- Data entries
= = = = = = =
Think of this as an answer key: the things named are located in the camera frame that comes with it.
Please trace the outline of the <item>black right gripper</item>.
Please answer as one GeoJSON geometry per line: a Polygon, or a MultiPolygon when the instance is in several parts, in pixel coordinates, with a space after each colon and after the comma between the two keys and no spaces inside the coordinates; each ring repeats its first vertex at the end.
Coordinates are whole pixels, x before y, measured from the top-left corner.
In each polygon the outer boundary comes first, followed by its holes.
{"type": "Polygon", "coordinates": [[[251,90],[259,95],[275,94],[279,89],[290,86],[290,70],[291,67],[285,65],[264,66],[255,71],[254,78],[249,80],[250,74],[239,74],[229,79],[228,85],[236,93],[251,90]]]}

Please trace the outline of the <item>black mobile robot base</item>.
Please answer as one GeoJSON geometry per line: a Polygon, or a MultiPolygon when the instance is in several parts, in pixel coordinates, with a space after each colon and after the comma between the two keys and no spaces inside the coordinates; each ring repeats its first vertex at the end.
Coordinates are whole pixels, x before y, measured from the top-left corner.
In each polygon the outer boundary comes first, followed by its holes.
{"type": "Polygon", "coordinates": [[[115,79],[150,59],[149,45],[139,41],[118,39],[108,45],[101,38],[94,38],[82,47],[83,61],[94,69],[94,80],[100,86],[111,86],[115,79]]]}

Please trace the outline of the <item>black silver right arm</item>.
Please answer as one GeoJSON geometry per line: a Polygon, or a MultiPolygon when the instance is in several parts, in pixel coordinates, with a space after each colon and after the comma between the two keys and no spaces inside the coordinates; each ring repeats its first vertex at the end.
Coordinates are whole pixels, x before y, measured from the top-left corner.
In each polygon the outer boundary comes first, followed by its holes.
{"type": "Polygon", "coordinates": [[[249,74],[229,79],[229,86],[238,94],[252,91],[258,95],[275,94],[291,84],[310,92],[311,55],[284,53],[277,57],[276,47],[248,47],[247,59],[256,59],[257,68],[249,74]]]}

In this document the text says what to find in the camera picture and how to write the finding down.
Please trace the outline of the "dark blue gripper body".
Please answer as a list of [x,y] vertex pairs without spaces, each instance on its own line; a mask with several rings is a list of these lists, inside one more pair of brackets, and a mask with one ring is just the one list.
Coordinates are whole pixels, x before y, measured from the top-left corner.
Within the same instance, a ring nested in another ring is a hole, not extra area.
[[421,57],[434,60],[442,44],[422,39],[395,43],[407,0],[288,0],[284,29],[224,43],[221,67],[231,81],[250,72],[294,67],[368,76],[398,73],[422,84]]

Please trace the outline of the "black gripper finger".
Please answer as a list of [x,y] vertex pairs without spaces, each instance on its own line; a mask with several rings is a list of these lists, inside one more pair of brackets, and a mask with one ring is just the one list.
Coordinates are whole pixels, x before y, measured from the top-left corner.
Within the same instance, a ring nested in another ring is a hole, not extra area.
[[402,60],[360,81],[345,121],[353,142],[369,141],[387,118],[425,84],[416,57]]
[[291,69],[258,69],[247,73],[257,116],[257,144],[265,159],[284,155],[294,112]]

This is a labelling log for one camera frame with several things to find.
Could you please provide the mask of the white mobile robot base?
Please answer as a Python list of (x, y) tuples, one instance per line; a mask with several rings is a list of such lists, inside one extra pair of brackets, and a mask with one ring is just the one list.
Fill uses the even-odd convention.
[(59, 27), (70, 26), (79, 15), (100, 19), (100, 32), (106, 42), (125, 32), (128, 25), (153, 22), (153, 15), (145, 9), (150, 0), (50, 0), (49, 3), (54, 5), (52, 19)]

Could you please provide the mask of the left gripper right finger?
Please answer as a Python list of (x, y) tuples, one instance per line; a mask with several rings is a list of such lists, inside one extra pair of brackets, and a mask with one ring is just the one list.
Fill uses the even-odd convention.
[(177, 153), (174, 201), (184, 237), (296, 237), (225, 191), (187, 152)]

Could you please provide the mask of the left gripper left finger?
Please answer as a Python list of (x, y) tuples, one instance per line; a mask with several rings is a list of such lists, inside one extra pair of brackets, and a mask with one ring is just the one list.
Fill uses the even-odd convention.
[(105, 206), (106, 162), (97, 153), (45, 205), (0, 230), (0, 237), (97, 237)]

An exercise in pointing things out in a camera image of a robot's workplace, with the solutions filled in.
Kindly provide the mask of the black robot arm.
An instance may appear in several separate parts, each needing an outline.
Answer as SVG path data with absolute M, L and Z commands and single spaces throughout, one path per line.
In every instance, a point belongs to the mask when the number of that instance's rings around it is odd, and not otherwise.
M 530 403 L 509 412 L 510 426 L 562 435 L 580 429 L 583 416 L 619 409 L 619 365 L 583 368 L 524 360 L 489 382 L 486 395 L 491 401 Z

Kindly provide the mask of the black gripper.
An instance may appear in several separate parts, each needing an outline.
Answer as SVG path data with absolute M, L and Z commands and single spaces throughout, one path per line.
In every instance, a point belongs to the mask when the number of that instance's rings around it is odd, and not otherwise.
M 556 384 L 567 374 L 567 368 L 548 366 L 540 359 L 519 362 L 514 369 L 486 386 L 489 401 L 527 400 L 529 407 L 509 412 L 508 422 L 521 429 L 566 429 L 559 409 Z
= = = = = = =
- WORK ORDER
Each record must appear again, word for word.

- YOUR RESPONSE
Think of this as an answer key: the things named are located in the camera frame that comes with it.
Please trace the outline of the <item>black right gripper</item>.
Please answer as one GeoJSON geometry per line: a Polygon, or a MultiPolygon when the instance is in several parts, in pixel coordinates, with a space after each colon and after the comma between the two keys and no spaces inside the coordinates; each ring repeats its first vertex at the end.
Coordinates are whole pixels, x before y, measured from the top-left corner.
In each polygon the outer boundary comes first, followed by its holes.
{"type": "Polygon", "coordinates": [[[251,90],[259,95],[275,94],[279,89],[290,86],[290,70],[291,67],[285,65],[264,66],[255,71],[254,78],[249,80],[250,74],[239,74],[229,79],[228,85],[236,93],[251,90]]]}

Please trace the outline of the <item>black mobile robot base</item>.
Please answer as one GeoJSON geometry per line: a Polygon, or a MultiPolygon when the instance is in several parts, in pixel coordinates, with a space after each colon and after the comma between the two keys and no spaces inside the coordinates; each ring repeats its first vertex at the end.
Coordinates are whole pixels, x before y, measured from the top-left corner.
In each polygon the outer boundary comes first, followed by its holes.
{"type": "Polygon", "coordinates": [[[115,79],[150,59],[149,45],[139,41],[118,39],[108,45],[101,38],[94,38],[82,47],[83,61],[94,69],[94,80],[100,86],[111,86],[115,79]]]}

Please trace the outline of the <item>black silver right arm</item>.
Please answer as one GeoJSON geometry per line: a Polygon, or a MultiPolygon when the instance is in several parts, in pixel coordinates, with a space after each colon and after the comma between the two keys and no spaces inside the coordinates; each ring repeats its first vertex at the end.
Coordinates are whole pixels, x before y, measured from the top-left corner.
In each polygon the outer boundary comes first, followed by its holes.
{"type": "Polygon", "coordinates": [[[249,74],[229,79],[229,86],[238,94],[252,91],[258,95],[275,94],[291,84],[310,92],[311,55],[284,53],[277,57],[276,47],[248,47],[247,59],[256,59],[257,68],[249,74]]]}

In this document the text says what to find in the camera picture and how to write the finding down.
Please trace the outline of the "dark blue gripper body".
Please answer as a list of [x,y] vertex pairs without spaces, each instance on its own line; a mask with several rings is a list of these lists, inside one more pair of brackets, and a mask with one ring is just the one list.
Coordinates are whole pixels, x before y, measured from the top-left corner.
Within the same instance, a ring nested in another ring is a hole, not extra area.
[[421,57],[434,60],[442,44],[422,39],[395,43],[407,0],[288,0],[284,29],[224,43],[221,67],[231,81],[250,72],[294,67],[368,76],[398,73],[422,84]]

Please trace the outline of the "black gripper finger".
Please answer as a list of [x,y] vertex pairs without spaces, each instance on its own line; a mask with several rings is a list of these lists, inside one more pair of brackets, and a mask with one ring is just the one list.
Coordinates are whole pixels, x before y, measured from the top-left corner.
Within the same instance, a ring nested in another ring is a hole, not extra area.
[[402,60],[360,81],[345,121],[353,142],[369,141],[387,118],[425,84],[416,57]]
[[291,69],[258,69],[247,73],[257,116],[257,144],[265,159],[284,155],[294,112]]

This is a labelling log for one camera frame with several things to find.
Could you please provide the mask of the white mobile robot base?
Please answer as a Python list of (x, y) tuples, one instance per line; a mask with several rings is a list of such lists, inside one extra pair of brackets, and a mask with one ring is just the one list.
Fill uses the even-odd convention.
[(59, 27), (70, 26), (79, 15), (100, 19), (100, 32), (106, 42), (125, 32), (128, 25), (153, 22), (153, 15), (145, 9), (150, 0), (50, 0), (49, 3), (54, 5), (52, 19)]

Could you please provide the mask of the left gripper right finger?
Please answer as a Python list of (x, y) tuples, one instance per line; a mask with several rings is a list of such lists, inside one extra pair of brackets, and a mask with one ring is just the one list.
Fill uses the even-odd convention.
[(177, 153), (174, 201), (184, 237), (296, 237), (225, 191), (187, 152)]

Could you please provide the mask of the left gripper left finger?
Please answer as a Python list of (x, y) tuples, one instance per line; a mask with several rings is a list of such lists, inside one extra pair of brackets, and a mask with one ring is just the one list.
Fill uses the even-odd convention.
[(105, 206), (106, 162), (97, 153), (45, 205), (0, 230), (0, 237), (97, 237)]

An exercise in pointing things out in a camera image of a robot's workplace, with the solutions filled in.
Kindly provide the mask of the black robot arm.
An instance may appear in several separate parts, each needing an outline.
Answer as SVG path data with absolute M, L and Z commands and single spaces throughout, one path per line.
In every instance, a point belongs to the mask when the number of that instance's rings around it is odd, and not otherwise.
M 530 403 L 509 412 L 510 426 L 562 435 L 580 429 L 583 416 L 619 409 L 619 365 L 583 368 L 524 360 L 489 382 L 486 395 L 491 401 Z

Kindly provide the mask of the black gripper.
An instance may appear in several separate parts, each needing an outline.
Answer as SVG path data with absolute M, L and Z commands and single spaces throughout, one path per line.
In every instance, a point belongs to the mask when the number of that instance's rings around it is odd, and not otherwise.
M 556 384 L 567 374 L 567 368 L 548 366 L 540 359 L 519 362 L 514 369 L 486 386 L 489 401 L 527 400 L 529 407 L 509 412 L 508 422 L 521 429 L 566 429 L 559 409 Z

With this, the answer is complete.